Space Search for a Variation of Fine Structure Constant with Atomic Clocks
Lute Maleki
Jet Propulsion Laboratory
Lute.Maleki@jpl.nasa.gov
Additional authors: John Prestage
We discuss a proposed space mission concept based on three high-precision clocks, each having a rate based on the atomic structure of different elements, to search for a possible variation of the fine structure constant, a. Measurement of the drift in ratios between the frequencies generated by each clock, will probe for the variation of a Since the response of each element to a change in a has a specific signature, this measurement will provide specific and unambiguous results. The sensitivity of this experiment to a change in a will be four orders of magnitude higher than recent results based on observational astronomy Thus, the experiment will provide a compelling reaffirmation or refutation of astronomical observations. The simplicity of the experiment and the measurement methodology provide for a test that has significant potential for success. The Standard Model requires that the dimensionless constants of nature be fixed with respect to locations in space and time. Changing constants also leads to a violation of one of the most venerable theories of physics, Einstein’s general relativity.
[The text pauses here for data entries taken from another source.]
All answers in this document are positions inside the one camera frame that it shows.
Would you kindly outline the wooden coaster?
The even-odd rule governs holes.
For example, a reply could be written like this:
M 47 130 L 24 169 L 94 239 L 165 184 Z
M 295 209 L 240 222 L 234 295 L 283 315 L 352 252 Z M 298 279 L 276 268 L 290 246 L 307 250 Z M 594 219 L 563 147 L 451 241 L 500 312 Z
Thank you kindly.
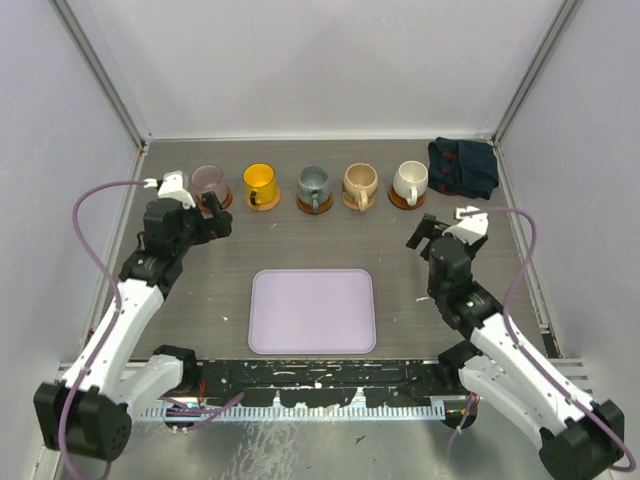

This theory asserts that the gravitational field is a manifestation of the geometry of space and time. Thus, the rate of passage of time, as measured by all clocks, is universally affected by nearby matter. An observed deviation from this prediction will require modifications to general relativity, and all other metric theories of gravity. It will also test predictions of dilaton based string theories. The apparatus is a unique “tri-clock” instrument based on the linear ion trap standard developed at JPL in support of Deep Space navigation and science experiments. Singly ionized mercury, cadmium, and ytterbium provide the three clock transitions. The mission entails flying the tri-clock instrument to within six solar radii of the sun.